Religion, Philosophy and the Duck-Rabbit. (Kyoto School)
Hello everyone. I’m Stephen West. This is Philosophize This!
So there’s a quote from one of the members of the Kyoto School that we’re going to be talking about today.
He said, “Religion without philosophy is blind, and philosophy without religion is vacuous.”
We’re going to be talking about the relationship between philosophy and religion, something many members of the Kyoto School were always rethinking and developing as they were doing their work.
I highly recommend reading the two posts we’ve done so far on Keiji Nishitani. Just a heads up, I’ll be using terms like Sunyata and referencing concepts from his work throughout this post.

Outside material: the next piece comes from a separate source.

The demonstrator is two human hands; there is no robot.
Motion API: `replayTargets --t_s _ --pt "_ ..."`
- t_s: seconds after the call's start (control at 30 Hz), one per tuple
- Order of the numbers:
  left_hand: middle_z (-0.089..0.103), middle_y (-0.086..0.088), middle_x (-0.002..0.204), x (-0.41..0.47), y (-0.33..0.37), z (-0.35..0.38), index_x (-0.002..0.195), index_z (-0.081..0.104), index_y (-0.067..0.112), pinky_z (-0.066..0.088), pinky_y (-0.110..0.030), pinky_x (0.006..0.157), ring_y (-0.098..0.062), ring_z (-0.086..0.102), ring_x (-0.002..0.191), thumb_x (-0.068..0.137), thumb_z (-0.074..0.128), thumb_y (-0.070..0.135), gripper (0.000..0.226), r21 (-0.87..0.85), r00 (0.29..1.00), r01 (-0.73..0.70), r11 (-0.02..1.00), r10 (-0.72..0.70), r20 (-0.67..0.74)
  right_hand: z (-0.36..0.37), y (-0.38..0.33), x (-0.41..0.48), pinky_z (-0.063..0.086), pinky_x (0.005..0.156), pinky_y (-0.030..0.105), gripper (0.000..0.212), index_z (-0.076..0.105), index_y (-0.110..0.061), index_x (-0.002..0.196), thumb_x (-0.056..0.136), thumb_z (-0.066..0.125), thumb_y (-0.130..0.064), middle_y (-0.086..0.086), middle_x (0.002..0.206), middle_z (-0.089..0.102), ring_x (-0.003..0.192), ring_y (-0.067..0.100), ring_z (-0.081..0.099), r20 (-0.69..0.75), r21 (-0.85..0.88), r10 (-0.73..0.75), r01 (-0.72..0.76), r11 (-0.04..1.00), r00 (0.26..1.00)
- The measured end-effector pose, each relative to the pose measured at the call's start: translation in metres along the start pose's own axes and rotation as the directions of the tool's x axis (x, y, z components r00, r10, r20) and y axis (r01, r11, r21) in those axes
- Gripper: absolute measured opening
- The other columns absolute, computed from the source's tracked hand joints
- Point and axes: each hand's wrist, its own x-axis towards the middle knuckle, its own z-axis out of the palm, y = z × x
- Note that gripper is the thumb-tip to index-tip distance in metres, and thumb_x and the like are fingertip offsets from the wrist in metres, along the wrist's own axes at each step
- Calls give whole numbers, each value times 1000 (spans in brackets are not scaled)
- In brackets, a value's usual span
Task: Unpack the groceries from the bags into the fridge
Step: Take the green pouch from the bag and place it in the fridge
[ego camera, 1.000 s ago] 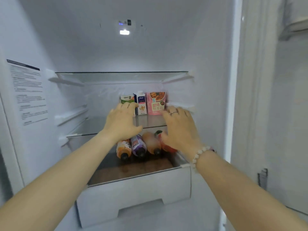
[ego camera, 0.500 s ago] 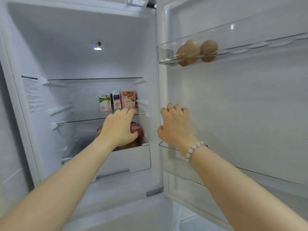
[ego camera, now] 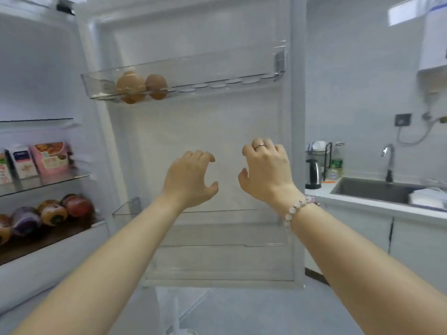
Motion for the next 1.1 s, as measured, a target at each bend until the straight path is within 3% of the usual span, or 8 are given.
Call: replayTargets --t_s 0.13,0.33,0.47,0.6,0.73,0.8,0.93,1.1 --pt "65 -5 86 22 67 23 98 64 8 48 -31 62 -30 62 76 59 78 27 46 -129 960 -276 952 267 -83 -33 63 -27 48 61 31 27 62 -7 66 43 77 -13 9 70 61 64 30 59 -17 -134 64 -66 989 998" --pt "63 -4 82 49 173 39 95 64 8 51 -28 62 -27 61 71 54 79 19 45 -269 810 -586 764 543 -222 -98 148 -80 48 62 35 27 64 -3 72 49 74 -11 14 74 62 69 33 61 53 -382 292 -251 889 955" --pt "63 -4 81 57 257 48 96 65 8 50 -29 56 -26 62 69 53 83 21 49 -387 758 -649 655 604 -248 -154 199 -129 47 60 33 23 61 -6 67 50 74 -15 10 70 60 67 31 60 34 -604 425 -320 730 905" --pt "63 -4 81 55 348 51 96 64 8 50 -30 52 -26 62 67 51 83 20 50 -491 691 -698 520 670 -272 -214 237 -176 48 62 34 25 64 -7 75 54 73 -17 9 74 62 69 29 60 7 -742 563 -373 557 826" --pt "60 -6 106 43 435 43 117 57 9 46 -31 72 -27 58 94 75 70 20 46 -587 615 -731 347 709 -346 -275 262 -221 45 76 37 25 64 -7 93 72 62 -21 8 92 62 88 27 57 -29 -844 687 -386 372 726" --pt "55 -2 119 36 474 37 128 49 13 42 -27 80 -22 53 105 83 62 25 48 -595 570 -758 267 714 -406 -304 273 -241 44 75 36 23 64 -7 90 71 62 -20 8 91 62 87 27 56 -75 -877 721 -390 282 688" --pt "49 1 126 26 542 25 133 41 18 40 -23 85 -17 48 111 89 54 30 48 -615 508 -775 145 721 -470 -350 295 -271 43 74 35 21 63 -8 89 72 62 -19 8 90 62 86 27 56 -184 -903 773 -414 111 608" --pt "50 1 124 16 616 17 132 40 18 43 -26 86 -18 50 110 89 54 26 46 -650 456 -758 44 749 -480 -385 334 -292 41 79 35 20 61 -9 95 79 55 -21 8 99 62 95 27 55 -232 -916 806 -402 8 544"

But all that said, I don’t even want to start with Nishitani or anyone from the Kyoto School for that matter. Today I want to start with something simple. I want to give some long-deserved attention to a very important cartoon character that’s come to be known as the duck-rabbit.
Who or what is a duck-rabbit, you may ask.
You ever seen one of those optical illusion things where half of the people that look at it see a duck and the other half see a rabbit?
There are tons of these things out there. It can be a sound. It can be a video. But the point is, aside from this just being some fun optical illusion on a kids’ menu at a restaurant, these are things that can show us something important about the way we see the world as human beings.
Ludwig Wittgenstein used the duck-rabbit in his work to talk about the meaning of words. But the duck-rabbit as a metaphor can actually be useful for all sorts of situations when we want to get out of seeing things in a classic, dualistic, abstract framing of the world, like we’ve been talking about in these posts lately.
And I’d like to take this moment to empathize with a certain kind of person out there reading this series so far.
This kind of person may say, “Look, I hear you. You keep talking about these different framings of our reality. One is a rational, utilitarian framing, where we create systems out of abstractions, I get that one.
But then you start talking about this phenomenological framing, sometimes you even say embodied or religious framing, where apparently in this type of awareness, we’re not breaking things down in this theoretical way anymore.